This paper is intended primarily to present the material of the Miao relationship terminology collected by the writer in 1943 from an ethnographic survey of the Miao Tribe on the Source of the Yongning River in Southern Szechuan. In addition to the presentation of material, an attempt has been made to explain the primary terms and modifying indicators in the light of a study, not according to some preconceived dogma, but on a plain, everyday common sense basis.

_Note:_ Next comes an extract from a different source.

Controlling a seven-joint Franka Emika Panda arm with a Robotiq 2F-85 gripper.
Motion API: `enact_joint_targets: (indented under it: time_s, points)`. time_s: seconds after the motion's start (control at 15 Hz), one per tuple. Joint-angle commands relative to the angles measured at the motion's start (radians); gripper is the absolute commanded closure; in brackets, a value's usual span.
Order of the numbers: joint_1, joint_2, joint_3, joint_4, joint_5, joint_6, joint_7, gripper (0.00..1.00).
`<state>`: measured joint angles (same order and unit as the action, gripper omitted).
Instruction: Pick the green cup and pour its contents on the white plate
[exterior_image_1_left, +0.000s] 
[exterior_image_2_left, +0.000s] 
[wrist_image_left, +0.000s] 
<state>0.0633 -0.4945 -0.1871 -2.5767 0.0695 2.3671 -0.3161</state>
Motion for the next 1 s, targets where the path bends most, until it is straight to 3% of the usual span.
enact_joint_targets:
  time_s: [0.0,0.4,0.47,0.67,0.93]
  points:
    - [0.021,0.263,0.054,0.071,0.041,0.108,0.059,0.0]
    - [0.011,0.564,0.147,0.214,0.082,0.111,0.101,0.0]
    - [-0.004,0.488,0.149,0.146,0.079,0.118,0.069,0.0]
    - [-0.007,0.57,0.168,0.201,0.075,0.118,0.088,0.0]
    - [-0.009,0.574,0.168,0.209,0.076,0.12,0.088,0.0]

What has made the Miao system particularly interesting is the peculiar and characteristic mode of terminology for brothers and sisters as well as cousins, nephews and nieces. The use of a term depends not merely on the sex of the relative addressed and of the person through whom relationship exists, but also on that of the speaker. With respect to the difference between generations and the age within one generation, between lineal and collateral relationship, and between consanguinity and affinity, the Miao recognizes all of the distinctions of which one and another are expressed by its terms as well as modifying indicators. The anomalous use of one term to designate two or more relatives of different generations or categories is interpreted as due to one of the four or five formative factors: teknonymy, tekeisonymy or reverseteknonymy, ellipsis and the spousal identity of addressing relatives, i. e., the wife addresses the members of the husband's clan in the same way as her husband and vice versa.
The paper, with eight tables, is dealt in five headings: (1) Introduction; (2) The list of terms in the tables explained; (3) An analysis of the use of primary terms; (4) An analysis of the use of modifying indicators; (5) An analysis of the use of vocative terms.